8d344c4e · Yifan Zhao · dfdd5318 · 8d344c4e · 8d344c4e · 8d344c4e
Commit 8d344c4e authored 4 years ago by Yifan Zhao
--- a/doc/getting_started.rst
+++ b/doc/getting_started.rst
 Getting Started
 ===================
+This guide can help you start working with PredTuner.
+Installation
+------------
+Install PredTuner from source using `pip`:
+.. code-block:: shell
+   pip install -e .
+PredTuner will also be available on PyPi in the future after we publish the first release.
+Tuning a PyTorch DNN
+--------------------
+PredTuner can tune any user-defined application,
+but it is optimized for tuning DNN applications defined in PyTorch.
+We will use models predefined in PredTuner for demonstration purposes.
+Download pretrained VGG16 model parameters and CIFAR10 dataset from `here
+<https://drive.google.com/file/d/1Z84z-nsv_nbrr8t9i28UoxSJg-Sd_Ddu/view?usp=sharing>`_.
+After extraction, there should be a :code:`model_params/` folder in current directory.
+Load the tuning and test subsets of CIFAR10 dataset, and create a pretrained VGG16 model:
+.. code-block:: python
+  from pathlib import Path
+  import predtuner as pt
+  from predtuner.model_zoo import CIFAR, VGG16Cifar10
+  prefix = Path("model_params/vgg16_cifar10")

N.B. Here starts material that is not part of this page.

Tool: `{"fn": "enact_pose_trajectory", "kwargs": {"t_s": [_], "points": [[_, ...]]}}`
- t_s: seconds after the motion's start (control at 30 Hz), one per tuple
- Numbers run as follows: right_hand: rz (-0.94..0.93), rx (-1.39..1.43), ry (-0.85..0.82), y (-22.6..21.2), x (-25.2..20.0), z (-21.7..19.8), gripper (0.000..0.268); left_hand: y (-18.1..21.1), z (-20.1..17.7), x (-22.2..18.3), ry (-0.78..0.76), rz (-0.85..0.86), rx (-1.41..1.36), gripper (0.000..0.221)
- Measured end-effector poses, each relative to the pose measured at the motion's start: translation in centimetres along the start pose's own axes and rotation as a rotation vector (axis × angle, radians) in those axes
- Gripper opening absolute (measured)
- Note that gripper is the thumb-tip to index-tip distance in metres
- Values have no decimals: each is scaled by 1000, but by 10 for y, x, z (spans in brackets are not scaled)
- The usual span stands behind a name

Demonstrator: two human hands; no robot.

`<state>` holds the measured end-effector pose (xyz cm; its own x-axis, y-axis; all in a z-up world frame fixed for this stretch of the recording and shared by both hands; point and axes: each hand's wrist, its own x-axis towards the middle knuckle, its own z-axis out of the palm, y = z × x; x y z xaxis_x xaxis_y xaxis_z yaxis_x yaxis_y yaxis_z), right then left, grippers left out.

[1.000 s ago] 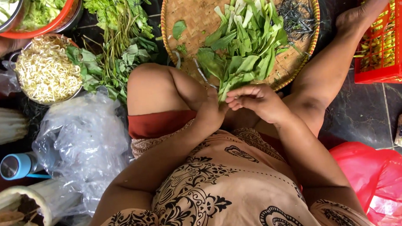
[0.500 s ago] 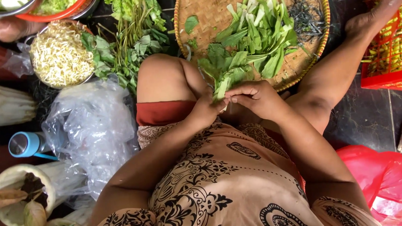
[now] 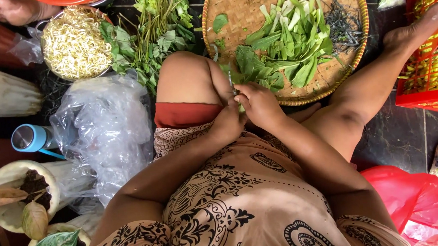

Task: A person sitting on the floor is plucking leaves from green leafy vegetables and sorting them onto a round woven tray.

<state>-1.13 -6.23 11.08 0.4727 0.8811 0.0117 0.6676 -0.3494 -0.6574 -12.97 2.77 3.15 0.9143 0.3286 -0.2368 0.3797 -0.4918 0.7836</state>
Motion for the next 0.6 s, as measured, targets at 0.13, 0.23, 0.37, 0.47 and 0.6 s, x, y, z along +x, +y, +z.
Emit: {"fn": "enact_pose_trajectory", "kwargs": {"t_s": [0.13, 0.23, 0.37, 0.47, 0.6], "points": [[89, -13, -111, -20, 8, -8, 34, 13, -5, -12, 191, 69, 265, 49], [102, -90, -165, -21, 11, -9, 23, 9, -3, -12, 247, 84, 249, 47], [215, 56, -172, -6, 9, -5, 24, 12, -7, -13, 120, -9, 162, 47], [280, 94, -215, 12, 7, 0, 28, 1, 10, -9, 188, 59, 329, 44], [357, 88, -266, 23, 4, 1, 31, -8, 24, -8, 307, 197, 480, 40]]}}
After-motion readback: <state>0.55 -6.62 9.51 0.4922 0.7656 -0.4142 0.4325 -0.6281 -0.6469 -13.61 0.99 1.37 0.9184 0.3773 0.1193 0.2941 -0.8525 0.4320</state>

+  tune_set = CIFAR.from_file(prefix / "tune_input.bin", prefix / "tune_labels.bin")
+  tune_loader = DataLoader(tune_set, batch_size=500)
+  test_set = CIFAR.from_file(prefix / "test_input.bin", prefix / "test_labels.bin")
+  test_loader = DataLoader(test_set, batch_size=500)
+  module = VGG16Cifar10()
+  module.load_state_dict(torch.load("model_params/vgg16_cifar10.pth.tar"))
+PredTuner provides a logging mechanism.
+While not required, it's recommended that you set up the logger output into a file:
+.. code-block:: python
+  msg_logger = pt.config_pylogger(output_dir="vgg16_cifar10/", verbose=True)
+For each tuning task, both a tuning dataset and a test dataset is required.
+The tuning dataset is used to evaluate the accuracy of application in the autotuning stage,
+while the test dataset is used to evaluate configurations found in autotuning.
+This is similar to the split between training and validation set in machine learning tasks.
+In this case, both tuning and test datasets contain 5000 images.
+Create an instance of :code:`TorchApp` for tuning PyTorch DNN:
+.. code-block:: python
+  app = pt.TorchApp(
+    "TestTorchApp",  # Application name -- can be anything
+    module,
+    tune_loader,
+    test_loader,
+    knobs=pt.get_knobs_from_file(),
+    tensor_to_qos=pt.accuracy,
+    model_storage_folder="vgg16_cifar10/",
+  )
+PredTuner provides :code:`TorchApp`, which is specialized for the use scenario of tuning PyTorch DNNs.
+In addition, two more functions from PredTuner are used:
+:code:`pt.accuracy` is the *classification accuracy* metric,
+which receives the probability distribution output from the VGG16 model,
+compare it to the groundtruth in the dataset,
+and returns a scalar between 0 and 100 for the classification accuracy
+:code:`pt.get_knobs_from_file()` returns a set of approximations preloaded in PredTuner,
+which are applied to :code:`torch.nn.Conv2d` layers.
+See ??? for these approximations and how to define your own approximations.
+Now we can obtain a tuner object from the application and start tuning.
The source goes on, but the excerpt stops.